We'll call York's first effort Translating The Translator -- York Explaining Donahue Explaining York. We don't anticipate seeing it again until it's been refined, and certainly not when there are other, more tried-and-true methods:

-- The smiling boa constrictor: Al Davis used this method in unhinging himself from Jon Gruden last February, squeezing draft choices and spending cash from the Tampa Bay Buccaneers for the right to lavish Gruden with all the money and power Davis would never bestow anyone but himself. Davis' great genius, though, was in marching out himself within hours of the deed to explain the firing and subsequent negotiations with Tampa in almost rib- cracking detail.

He gets points for standing up to explain himself, more points for grinding out the best deal, and bonus points for making it sound so utterly likely. Even media people trained to listen for the slightest inconsistency couldn't crack Davis' version of events. Points off for trying to convince people he was doing Gruden a favor by ejecting him from the mothership. That he replaced the hyper-popular Gruden with an apparent sleeper in Bill Callahan is not factored into the score. TOTAL POINTS (out of 100): 93.

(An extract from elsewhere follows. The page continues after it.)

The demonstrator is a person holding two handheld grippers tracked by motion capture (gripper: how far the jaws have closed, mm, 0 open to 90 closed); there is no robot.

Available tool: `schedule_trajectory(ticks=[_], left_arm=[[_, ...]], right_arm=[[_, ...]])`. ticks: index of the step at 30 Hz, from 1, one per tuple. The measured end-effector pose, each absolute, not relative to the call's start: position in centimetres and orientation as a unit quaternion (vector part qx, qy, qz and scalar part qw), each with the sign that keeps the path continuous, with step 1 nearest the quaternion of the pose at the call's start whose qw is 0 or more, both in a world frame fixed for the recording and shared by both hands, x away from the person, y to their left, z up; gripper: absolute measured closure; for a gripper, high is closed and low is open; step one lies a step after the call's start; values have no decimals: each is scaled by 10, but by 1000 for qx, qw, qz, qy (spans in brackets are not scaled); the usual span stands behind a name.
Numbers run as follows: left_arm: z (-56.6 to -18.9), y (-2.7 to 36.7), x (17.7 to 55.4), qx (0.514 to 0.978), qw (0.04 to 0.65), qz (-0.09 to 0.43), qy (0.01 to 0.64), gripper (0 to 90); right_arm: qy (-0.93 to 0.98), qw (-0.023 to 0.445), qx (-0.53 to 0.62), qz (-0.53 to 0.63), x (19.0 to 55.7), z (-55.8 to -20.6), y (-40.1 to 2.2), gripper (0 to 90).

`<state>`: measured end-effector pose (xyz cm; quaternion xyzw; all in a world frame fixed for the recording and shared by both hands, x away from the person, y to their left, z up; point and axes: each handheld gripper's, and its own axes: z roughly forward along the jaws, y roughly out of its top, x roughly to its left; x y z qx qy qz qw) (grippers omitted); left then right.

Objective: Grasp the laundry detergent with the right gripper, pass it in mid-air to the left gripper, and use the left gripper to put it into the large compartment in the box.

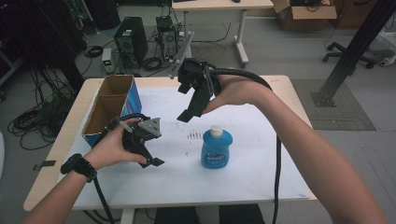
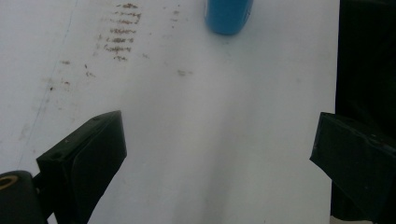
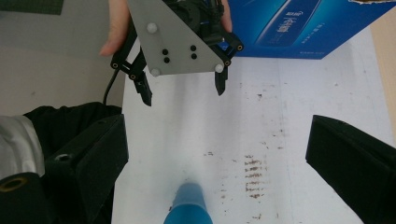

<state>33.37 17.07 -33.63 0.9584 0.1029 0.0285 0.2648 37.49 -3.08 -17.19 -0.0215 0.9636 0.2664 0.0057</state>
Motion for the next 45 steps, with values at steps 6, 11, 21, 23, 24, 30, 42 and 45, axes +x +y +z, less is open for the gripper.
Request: schedule_trajectory(ticks=[6, 11, 21, 23, 24, 30, 42, 45], left_arm=[[-337, 168, 335, 959, 263, 28, 101, 37], [-337, 170, 336, 959, 262, 26, 104, 37], [-334, 171, 333, 957, 267, 27, 106, 37], [-334, 171, 332, 958, 265, 29, 105, 37], [-334, 171, 332, 958, 265, 30, 106, 37], [-333, 170, 331, 958, 264, 32, 109, 37], [-329, 171, 328, 956, 270, 37, 110, 37], [-329, 171, 328, 955, 271, 38, 111, 37]], right_arm=[[963, 8, -15, 267, 379, -172, -34, 52], [958, 13, -16, 285, 382, -166, -46, 49], [936, 30, -7, 350, 384, -157, -103, 35], [935, 30, -5, 355, 384, -157, -108, 34], [930, 29, -2, 365, 384, -160, -120, 32], [921, 33, 5, 388, 380, -172, -152, 24], [900, 35, 27, 433, 370, -200, -197, 19], [895, 35, 35, 444, 369, -209, -204, 19]])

-- We love you, we hate you, we love you . . . no, wait, go back one: A's owner Steve Schott wasn't nearly the critic of former manager Art Howe that his general manager, Billy Beane, was, but Beane couldn't have eased Howe toward New York without at least tacit approval from the boss. After a third consecutive playoff appearance that went south, Beane gave Howe permission to cut a deal with another team, then took it away, then re-granted it, all while Schott was making it clear that the security Howe had clearly merited for seven years' work was never coming from Oakland. Points for misdirection, points off for clumsy misdirection: TOTAL SCORE: 62.

-- Because I said so, that's why: Greg Jamison, the new managing general gadget with the Sharks, got points for showing up to explain why he fired the successful Darryl Sutter, but lost points for not having reasonable answers to questions like, "What the hell could you be thinking?" In fact, he still hasn't answered that one, given that Ron Wilson, Sutter's replacement, has all the problems Sutter had earlier this season, plus the power play has deteriorated.

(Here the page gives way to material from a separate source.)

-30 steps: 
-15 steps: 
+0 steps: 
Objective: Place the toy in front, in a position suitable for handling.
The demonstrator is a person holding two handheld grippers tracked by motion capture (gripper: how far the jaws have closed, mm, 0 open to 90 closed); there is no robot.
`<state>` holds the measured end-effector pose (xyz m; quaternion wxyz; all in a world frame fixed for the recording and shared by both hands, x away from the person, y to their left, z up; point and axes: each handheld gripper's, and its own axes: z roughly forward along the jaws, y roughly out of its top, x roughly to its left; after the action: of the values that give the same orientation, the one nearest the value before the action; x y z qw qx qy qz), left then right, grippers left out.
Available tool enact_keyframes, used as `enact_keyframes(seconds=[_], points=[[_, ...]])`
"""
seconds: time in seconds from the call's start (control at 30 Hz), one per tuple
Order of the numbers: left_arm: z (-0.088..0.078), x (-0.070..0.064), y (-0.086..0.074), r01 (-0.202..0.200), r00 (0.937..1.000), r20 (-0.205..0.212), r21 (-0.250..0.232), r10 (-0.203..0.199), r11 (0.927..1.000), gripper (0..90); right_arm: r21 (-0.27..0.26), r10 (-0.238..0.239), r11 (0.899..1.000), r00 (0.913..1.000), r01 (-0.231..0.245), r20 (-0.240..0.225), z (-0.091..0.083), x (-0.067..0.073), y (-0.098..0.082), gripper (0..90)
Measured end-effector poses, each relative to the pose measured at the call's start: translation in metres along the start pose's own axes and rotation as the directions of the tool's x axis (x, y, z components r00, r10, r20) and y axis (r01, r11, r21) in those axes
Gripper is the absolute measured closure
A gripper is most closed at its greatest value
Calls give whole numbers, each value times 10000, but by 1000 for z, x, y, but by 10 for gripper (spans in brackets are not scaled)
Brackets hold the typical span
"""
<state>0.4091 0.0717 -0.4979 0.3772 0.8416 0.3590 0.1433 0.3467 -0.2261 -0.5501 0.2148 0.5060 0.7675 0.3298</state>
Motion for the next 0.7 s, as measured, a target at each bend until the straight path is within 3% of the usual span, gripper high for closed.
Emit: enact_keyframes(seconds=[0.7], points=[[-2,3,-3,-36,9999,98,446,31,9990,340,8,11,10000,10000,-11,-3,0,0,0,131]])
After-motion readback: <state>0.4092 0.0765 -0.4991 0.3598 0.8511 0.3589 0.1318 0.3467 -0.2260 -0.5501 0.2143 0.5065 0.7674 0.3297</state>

The Sharks are no closer to a playoff berth than they were when Sutter was cacked, so we still don't have an answer, and results count. TOTAL SCORE: 46.

-- The icy, invisible hand of uncle death: Chris Cohan, who apparently owns the Warriors from the seventh dimension, has changed his coach as many times in eight years as Davis has in 38 years, and has usually left the unpleasant duty of master of ceremonies to general manager Garry St. Jean. He has fired them without notice, like Don Nelson, and after protracted limb-hanging, like Brian Winters.

His method rarely changes, and exempting current coach Eric Musselman, of whom the story cannot yet be written, it rarely succeeds for even as much as a half-season. Points for consistency. TOTAL SCORE: 37.

-- The acid rain approach: Peter Magowan had wearied of Dusty Baker long before Baker's cash-out with the Cubs, but he wanted the departure to seem to be all Baker's idea. Eventually . . . very eventually . . . it worked, convincing almost several people that Baker was at fault for a relationship Magowan ruined and made only half-hearted efforts to repair. Points for squeezing out a World Series, points off for leaving general manager Brian Sabean holding the press conference bag, big deduction for not letting the matter drop after Baker was cut loose. Then again, Magowan was never known as a master of the art of timing. TOTAL SCORE: 19.

And York's score? A disappointing 31, with points off for doing the media blitz twice, points off for a story that was easy to refute, and more points off for the "philosophical differences" cliche, which suggests Kierkegaard wrestling with Camus for the property rights to Wittgenstein's brain instead of what seems to be the fact -- that Donahue and Bill Walsh leaned on York until York caved in.

However, points in mitigation because this is York's first firing. If he isn't very careful, he may be doing this again soon.